> **Exercise prompt**
Please repeat the records beneath this task exactly as they appear, but skip the images.

> **Data in this exercise**

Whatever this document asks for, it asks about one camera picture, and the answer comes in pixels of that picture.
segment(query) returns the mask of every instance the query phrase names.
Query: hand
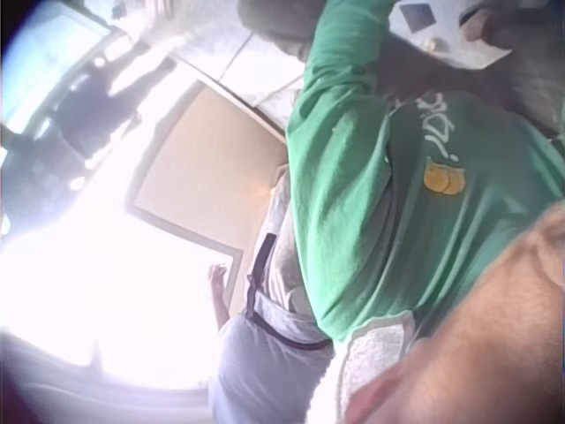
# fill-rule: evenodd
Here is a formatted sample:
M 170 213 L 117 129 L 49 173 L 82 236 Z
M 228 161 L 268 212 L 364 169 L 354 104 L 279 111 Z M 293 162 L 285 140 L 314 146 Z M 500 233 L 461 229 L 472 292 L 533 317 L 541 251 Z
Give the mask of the hand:
M 208 282 L 210 283 L 210 288 L 212 289 L 212 296 L 215 299 L 223 298 L 223 276 L 225 276 L 226 271 L 226 267 L 219 264 L 212 265 L 208 270 Z

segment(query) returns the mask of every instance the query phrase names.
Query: shirt sleeve
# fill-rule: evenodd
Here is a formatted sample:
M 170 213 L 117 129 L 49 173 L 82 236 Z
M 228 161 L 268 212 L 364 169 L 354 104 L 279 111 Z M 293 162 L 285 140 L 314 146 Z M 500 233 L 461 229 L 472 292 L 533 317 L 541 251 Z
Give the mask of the shirt sleeve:
M 393 5 L 328 0 L 287 128 L 298 256 L 314 315 L 337 339 L 345 334 L 331 315 L 347 309 L 350 285 L 371 274 L 383 231 L 375 211 L 389 199 L 389 105 L 376 94 L 373 69 Z

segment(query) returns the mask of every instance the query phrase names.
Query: green long-sleeve shirt
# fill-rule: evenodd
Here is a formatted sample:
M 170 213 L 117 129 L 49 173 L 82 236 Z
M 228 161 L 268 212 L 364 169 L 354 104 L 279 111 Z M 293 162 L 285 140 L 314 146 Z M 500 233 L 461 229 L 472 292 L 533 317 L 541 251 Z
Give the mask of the green long-sleeve shirt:
M 461 92 L 397 109 L 376 94 L 393 4 L 328 0 L 287 129 L 298 256 L 337 340 L 404 311 L 429 332 L 563 198 L 565 162 L 520 117 Z

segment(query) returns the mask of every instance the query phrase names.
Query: wall
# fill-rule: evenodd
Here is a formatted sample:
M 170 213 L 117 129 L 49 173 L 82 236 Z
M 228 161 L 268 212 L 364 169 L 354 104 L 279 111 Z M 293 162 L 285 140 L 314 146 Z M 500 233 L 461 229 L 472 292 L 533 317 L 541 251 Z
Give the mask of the wall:
M 245 274 L 286 147 L 210 88 L 180 118 L 142 184 L 136 206 L 244 251 L 230 312 L 243 306 Z

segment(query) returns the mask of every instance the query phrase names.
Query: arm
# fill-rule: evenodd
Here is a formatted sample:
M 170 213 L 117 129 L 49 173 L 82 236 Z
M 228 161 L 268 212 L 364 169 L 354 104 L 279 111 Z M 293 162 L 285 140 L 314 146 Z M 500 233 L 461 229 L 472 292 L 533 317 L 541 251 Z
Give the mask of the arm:
M 320 327 L 335 305 L 362 305 L 350 284 L 369 287 L 372 253 L 386 208 L 389 106 L 375 94 L 370 67 L 379 59 L 393 0 L 328 0 L 306 66 L 305 87 L 287 130 L 298 255 Z
M 208 282 L 212 289 L 212 304 L 214 305 L 215 320 L 218 331 L 230 320 L 230 312 L 223 301 L 223 276 L 226 268 L 221 265 L 213 265 L 208 271 Z

> **Written response**
Whatever this document asks for, it asks about one camera picture, and the answer comes in pixels of that picture.
segment(query) returns the mask of every instance the query phrase names.
Query: hand
# fill-rule: evenodd
Here is a formatted sample:
M 170 213 L 117 129 L 49 173 L 82 236 Z
M 228 161 L 268 212 L 364 169 L 354 104 L 279 111 Z M 293 162 L 285 140 L 314 146 Z M 500 233 L 461 229 L 472 292 L 533 317 L 541 251 Z
Give the mask of the hand:
M 208 282 L 210 283 L 210 288 L 212 289 L 212 296 L 215 299 L 223 298 L 223 276 L 225 276 L 226 271 L 226 267 L 219 264 L 212 265 L 208 270 Z

segment(query) returns the mask of every instance the query phrase names.
Query: shirt sleeve
# fill-rule: evenodd
Here is a formatted sample:
M 170 213 L 117 129 L 49 173 L 82 236 Z
M 228 161 L 268 212 L 364 169 L 354 104 L 279 111 Z M 293 162 L 285 140 L 314 146 Z M 500 233 L 461 229 L 472 292 L 533 317 L 541 251 Z
Give the mask of the shirt sleeve:
M 393 5 L 328 0 L 287 128 L 298 256 L 314 315 L 337 339 L 345 334 L 331 315 L 347 309 L 350 285 L 371 274 L 383 231 L 375 211 L 389 199 L 389 105 L 376 94 L 373 69 Z

segment(query) returns the mask of every instance the query phrase names.
Query: green long-sleeve shirt
# fill-rule: evenodd
Here is a formatted sample:
M 170 213 L 117 129 L 49 173 L 82 236 Z
M 228 161 L 268 212 L 364 169 L 354 104 L 279 111 Z M 293 162 L 285 140 L 314 146 Z M 500 233 L 461 229 L 472 292 L 533 317 L 541 251 Z
Give the mask of the green long-sleeve shirt:
M 461 92 L 397 109 L 376 94 L 393 4 L 328 0 L 287 129 L 298 256 L 337 340 L 404 311 L 429 332 L 563 198 L 565 162 L 520 117 Z

segment(query) returns the mask of every instance the query phrase names.
Query: wall
# fill-rule: evenodd
Here is a formatted sample:
M 170 213 L 117 129 L 49 173 L 82 236 Z
M 228 161 L 268 212 L 364 169 L 354 104 L 279 111 Z M 293 162 L 285 140 L 314 146 Z M 500 233 L 461 229 L 472 292 L 533 317 L 541 251 Z
Give the mask of the wall:
M 245 274 L 286 147 L 210 88 L 180 118 L 142 184 L 136 206 L 244 251 L 230 312 L 243 306 Z

segment(query) returns the mask of every instance the query phrase names.
Query: arm
# fill-rule: evenodd
Here is a formatted sample:
M 170 213 L 117 129 L 49 173 L 82 236 Z
M 228 161 L 268 212 L 364 169 L 354 104 L 279 111 Z M 293 162 L 285 140 L 314 146 Z M 500 233 L 461 229 L 472 292 L 533 317 L 541 251 Z
Give the mask of the arm:
M 320 327 L 335 305 L 362 305 L 350 284 L 369 287 L 372 253 L 386 208 L 389 106 L 375 94 L 370 67 L 379 59 L 393 0 L 328 0 L 306 66 L 305 87 L 287 130 L 298 255 Z
M 208 282 L 212 289 L 212 304 L 214 305 L 215 320 L 218 331 L 230 320 L 230 312 L 223 301 L 223 276 L 226 268 L 221 265 L 213 265 L 208 271 Z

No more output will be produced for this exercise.